Aim of the exercise
From the records below, copy each line in which the string "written" occurs.

Material for this exercise Block Start

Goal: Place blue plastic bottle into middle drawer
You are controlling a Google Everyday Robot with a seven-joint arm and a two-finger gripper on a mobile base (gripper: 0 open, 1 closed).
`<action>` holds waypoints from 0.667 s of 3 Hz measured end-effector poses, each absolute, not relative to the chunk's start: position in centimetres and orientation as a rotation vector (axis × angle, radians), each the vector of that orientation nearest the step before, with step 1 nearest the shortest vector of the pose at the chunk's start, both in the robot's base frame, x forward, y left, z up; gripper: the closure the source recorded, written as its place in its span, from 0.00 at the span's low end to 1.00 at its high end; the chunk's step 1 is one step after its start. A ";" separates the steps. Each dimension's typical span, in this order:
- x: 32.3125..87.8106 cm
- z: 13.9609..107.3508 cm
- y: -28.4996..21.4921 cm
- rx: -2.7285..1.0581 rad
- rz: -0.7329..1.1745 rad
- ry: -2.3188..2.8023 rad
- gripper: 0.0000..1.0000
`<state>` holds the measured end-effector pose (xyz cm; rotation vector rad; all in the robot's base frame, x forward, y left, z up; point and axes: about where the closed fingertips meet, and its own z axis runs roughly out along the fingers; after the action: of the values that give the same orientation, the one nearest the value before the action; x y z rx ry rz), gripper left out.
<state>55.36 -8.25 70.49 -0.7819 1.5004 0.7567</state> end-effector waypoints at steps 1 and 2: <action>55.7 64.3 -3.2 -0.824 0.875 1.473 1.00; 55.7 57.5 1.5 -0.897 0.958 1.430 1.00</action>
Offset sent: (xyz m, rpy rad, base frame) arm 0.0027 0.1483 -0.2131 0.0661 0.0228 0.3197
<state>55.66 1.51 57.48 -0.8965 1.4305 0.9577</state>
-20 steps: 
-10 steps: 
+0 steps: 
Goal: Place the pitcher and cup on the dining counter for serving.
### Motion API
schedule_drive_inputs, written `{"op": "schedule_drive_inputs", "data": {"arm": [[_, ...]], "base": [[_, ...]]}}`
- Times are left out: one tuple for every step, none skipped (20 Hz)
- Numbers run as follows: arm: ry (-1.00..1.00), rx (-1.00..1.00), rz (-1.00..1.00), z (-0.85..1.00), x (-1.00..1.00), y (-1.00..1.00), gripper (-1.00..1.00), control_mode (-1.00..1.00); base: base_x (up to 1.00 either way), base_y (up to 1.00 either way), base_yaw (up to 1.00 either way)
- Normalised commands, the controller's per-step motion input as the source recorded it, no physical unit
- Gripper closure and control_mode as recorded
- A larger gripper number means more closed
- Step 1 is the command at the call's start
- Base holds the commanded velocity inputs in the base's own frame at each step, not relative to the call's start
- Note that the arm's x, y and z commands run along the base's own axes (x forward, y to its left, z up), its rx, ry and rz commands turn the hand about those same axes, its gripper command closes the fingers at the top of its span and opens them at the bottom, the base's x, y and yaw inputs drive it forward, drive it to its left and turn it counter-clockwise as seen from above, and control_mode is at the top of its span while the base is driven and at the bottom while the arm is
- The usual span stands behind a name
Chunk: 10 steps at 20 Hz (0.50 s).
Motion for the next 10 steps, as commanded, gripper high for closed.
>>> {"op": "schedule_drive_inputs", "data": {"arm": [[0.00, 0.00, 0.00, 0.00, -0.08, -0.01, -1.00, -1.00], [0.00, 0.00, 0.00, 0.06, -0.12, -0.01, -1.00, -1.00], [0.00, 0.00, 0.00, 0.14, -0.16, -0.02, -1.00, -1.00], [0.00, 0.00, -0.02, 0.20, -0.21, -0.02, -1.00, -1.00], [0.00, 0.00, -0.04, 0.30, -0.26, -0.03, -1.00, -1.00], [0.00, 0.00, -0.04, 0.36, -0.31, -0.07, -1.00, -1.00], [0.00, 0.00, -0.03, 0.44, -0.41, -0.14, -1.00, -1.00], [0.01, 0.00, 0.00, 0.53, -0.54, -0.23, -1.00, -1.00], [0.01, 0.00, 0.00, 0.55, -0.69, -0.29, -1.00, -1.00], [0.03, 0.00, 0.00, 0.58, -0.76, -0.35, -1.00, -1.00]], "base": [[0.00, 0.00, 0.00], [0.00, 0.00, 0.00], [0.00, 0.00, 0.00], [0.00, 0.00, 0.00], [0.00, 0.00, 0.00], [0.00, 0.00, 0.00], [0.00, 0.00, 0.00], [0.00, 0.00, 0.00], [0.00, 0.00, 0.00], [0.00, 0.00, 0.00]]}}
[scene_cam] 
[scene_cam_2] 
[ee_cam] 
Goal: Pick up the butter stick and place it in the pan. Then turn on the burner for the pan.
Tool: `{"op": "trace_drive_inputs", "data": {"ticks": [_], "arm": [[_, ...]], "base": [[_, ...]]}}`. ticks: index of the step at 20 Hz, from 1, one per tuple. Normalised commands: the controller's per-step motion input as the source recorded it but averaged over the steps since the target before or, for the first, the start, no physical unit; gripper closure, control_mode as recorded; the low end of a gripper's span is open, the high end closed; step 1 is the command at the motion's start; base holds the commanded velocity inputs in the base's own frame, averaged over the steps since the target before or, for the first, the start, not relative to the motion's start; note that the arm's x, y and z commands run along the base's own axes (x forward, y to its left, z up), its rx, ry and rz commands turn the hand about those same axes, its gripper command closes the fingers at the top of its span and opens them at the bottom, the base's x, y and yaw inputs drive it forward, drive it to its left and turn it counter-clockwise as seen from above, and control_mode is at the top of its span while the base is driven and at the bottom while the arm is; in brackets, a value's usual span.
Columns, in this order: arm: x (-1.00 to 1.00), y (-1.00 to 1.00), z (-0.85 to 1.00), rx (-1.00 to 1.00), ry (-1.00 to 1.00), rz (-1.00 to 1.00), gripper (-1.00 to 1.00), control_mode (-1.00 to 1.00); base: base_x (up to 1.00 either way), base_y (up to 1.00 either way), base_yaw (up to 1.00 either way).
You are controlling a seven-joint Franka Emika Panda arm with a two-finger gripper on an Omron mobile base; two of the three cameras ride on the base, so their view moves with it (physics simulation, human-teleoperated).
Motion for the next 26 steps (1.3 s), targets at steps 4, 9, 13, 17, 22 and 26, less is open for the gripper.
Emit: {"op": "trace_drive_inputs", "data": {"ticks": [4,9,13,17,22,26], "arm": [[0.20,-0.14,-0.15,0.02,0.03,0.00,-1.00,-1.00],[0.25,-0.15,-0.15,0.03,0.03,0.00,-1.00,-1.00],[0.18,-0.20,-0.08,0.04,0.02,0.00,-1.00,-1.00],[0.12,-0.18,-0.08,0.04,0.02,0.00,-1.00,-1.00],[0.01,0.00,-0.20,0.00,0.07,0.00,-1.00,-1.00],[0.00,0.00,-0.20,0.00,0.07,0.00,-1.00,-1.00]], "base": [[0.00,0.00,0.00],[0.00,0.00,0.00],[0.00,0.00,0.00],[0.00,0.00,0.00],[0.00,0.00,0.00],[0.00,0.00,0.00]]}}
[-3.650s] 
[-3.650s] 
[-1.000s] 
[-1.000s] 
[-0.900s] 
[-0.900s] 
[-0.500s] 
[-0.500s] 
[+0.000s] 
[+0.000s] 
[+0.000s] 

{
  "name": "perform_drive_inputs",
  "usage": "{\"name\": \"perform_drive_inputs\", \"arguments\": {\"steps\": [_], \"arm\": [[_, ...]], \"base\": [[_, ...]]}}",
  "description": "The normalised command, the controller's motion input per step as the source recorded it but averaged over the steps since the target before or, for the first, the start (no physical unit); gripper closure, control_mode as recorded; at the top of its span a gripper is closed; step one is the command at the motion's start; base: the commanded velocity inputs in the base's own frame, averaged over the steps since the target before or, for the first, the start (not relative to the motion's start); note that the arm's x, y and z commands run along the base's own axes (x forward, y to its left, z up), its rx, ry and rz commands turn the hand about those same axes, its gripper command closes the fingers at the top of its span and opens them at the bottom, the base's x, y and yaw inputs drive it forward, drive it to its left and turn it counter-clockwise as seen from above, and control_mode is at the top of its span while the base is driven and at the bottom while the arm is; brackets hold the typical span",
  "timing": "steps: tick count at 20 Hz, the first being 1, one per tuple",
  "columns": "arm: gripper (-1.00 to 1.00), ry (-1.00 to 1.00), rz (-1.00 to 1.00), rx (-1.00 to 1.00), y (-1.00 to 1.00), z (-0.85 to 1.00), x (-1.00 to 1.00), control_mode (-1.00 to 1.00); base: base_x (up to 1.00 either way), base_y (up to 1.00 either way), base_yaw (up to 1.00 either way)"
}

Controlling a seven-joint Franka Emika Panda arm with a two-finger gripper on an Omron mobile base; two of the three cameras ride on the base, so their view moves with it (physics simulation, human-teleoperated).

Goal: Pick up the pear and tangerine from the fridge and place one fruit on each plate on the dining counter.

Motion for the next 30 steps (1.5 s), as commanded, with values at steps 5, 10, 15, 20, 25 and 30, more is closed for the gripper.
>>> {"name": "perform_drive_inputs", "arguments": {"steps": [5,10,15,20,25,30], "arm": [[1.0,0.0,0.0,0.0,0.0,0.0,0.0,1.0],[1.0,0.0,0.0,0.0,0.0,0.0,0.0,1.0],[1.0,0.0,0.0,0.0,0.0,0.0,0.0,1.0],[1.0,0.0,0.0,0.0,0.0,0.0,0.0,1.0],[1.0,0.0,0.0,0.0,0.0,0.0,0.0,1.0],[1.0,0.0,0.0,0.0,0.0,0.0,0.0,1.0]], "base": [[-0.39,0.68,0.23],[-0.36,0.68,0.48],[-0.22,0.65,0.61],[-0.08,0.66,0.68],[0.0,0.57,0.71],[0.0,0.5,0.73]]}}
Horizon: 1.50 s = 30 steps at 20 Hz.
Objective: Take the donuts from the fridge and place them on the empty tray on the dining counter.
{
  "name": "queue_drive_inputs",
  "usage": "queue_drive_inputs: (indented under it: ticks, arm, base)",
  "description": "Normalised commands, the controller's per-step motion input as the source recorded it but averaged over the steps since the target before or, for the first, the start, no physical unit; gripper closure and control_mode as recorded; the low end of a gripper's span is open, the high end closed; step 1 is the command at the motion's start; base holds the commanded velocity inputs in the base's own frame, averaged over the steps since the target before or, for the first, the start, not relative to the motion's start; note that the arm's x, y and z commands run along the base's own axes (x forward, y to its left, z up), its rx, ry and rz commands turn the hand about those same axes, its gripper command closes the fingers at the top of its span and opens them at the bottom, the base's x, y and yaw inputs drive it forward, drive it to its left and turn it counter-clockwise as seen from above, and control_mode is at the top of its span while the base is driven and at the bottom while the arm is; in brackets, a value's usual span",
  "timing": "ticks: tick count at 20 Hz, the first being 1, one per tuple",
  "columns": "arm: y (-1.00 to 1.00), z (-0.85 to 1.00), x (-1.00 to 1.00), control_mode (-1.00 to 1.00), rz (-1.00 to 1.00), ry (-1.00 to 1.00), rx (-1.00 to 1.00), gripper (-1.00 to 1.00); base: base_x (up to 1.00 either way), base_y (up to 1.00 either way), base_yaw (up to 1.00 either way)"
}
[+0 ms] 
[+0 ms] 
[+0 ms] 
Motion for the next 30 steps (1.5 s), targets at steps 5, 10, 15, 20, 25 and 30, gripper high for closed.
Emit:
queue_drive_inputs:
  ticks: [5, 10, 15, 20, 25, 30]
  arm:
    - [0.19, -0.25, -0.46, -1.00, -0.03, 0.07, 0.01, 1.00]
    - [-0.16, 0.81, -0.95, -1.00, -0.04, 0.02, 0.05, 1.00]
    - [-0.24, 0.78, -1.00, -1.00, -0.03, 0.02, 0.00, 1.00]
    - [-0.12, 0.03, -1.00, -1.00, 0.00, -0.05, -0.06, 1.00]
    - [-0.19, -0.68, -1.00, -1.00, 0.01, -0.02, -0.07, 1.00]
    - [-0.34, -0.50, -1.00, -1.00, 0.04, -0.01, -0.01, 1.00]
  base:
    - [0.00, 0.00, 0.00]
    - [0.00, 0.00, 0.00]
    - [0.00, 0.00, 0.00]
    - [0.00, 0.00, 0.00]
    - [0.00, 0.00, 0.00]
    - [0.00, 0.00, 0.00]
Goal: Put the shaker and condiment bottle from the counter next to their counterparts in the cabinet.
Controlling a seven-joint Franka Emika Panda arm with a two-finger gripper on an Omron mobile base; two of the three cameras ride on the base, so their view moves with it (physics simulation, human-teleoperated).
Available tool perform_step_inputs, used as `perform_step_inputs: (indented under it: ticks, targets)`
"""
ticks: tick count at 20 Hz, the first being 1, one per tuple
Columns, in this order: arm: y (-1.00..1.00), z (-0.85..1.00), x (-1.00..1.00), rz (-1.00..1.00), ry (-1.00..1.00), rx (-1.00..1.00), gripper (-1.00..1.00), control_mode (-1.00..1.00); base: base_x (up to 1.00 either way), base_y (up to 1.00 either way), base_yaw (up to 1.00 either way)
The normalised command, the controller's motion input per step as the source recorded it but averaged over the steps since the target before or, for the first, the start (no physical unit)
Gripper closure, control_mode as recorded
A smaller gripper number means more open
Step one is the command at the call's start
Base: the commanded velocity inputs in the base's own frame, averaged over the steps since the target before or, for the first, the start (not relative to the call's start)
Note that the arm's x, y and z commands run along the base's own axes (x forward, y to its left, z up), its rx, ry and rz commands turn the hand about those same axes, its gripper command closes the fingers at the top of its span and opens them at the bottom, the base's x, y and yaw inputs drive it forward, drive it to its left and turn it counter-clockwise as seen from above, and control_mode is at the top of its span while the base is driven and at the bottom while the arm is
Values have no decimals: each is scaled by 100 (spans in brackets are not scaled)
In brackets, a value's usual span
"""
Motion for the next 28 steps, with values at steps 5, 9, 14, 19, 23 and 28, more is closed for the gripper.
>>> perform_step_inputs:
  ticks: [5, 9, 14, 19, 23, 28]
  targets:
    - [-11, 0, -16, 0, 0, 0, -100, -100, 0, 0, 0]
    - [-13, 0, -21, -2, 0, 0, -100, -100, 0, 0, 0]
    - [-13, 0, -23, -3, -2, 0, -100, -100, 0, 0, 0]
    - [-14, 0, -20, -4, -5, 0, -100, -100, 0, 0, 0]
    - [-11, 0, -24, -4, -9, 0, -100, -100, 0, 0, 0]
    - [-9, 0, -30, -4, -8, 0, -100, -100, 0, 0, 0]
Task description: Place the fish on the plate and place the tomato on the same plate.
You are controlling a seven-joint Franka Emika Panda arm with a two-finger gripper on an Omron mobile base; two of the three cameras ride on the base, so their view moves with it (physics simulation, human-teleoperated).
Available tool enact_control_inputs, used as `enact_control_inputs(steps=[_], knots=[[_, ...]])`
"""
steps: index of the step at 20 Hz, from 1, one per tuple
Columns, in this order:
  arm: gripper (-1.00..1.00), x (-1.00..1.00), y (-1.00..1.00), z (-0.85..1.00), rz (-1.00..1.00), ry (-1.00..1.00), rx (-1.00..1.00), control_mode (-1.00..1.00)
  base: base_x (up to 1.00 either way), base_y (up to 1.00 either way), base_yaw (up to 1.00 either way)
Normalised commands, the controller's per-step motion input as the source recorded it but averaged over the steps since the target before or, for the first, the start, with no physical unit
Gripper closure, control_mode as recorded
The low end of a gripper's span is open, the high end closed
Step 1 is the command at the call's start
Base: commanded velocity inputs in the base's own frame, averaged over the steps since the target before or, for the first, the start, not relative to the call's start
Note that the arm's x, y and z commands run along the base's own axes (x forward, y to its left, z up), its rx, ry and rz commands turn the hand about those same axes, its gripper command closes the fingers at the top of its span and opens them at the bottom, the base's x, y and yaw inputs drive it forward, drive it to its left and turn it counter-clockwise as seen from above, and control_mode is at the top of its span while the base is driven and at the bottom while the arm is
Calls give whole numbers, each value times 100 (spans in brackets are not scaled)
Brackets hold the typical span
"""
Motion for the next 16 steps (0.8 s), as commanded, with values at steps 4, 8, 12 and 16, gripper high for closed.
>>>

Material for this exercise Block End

Task result
`<action>` holds waypoints from 0.667 s of 3 Hz measured end-effector poses, each absolute, not relative to the chunk's start: position in centimetres and orientation as a rotation vector (axis × angle, radians), each the vector of that orientation nearest the step before, with step 1 nearest the shortest vector of the pose at the chunk's start, both in the robot's base frame, x forward, y left, z up; gripper: the closure the source recorded, written as its place in its span, from 0.00 at the span's low end to 1.00 at its high end; the chunk's step 1 is one step after its start. A ";" separates the steps. Each dimension's typical span, in this order:
schedule_drive_inputs, written `{"op": "schedule_drive_inputs", "data": {"arm": [[_, ...]], "base": [[_, ...]]}}`

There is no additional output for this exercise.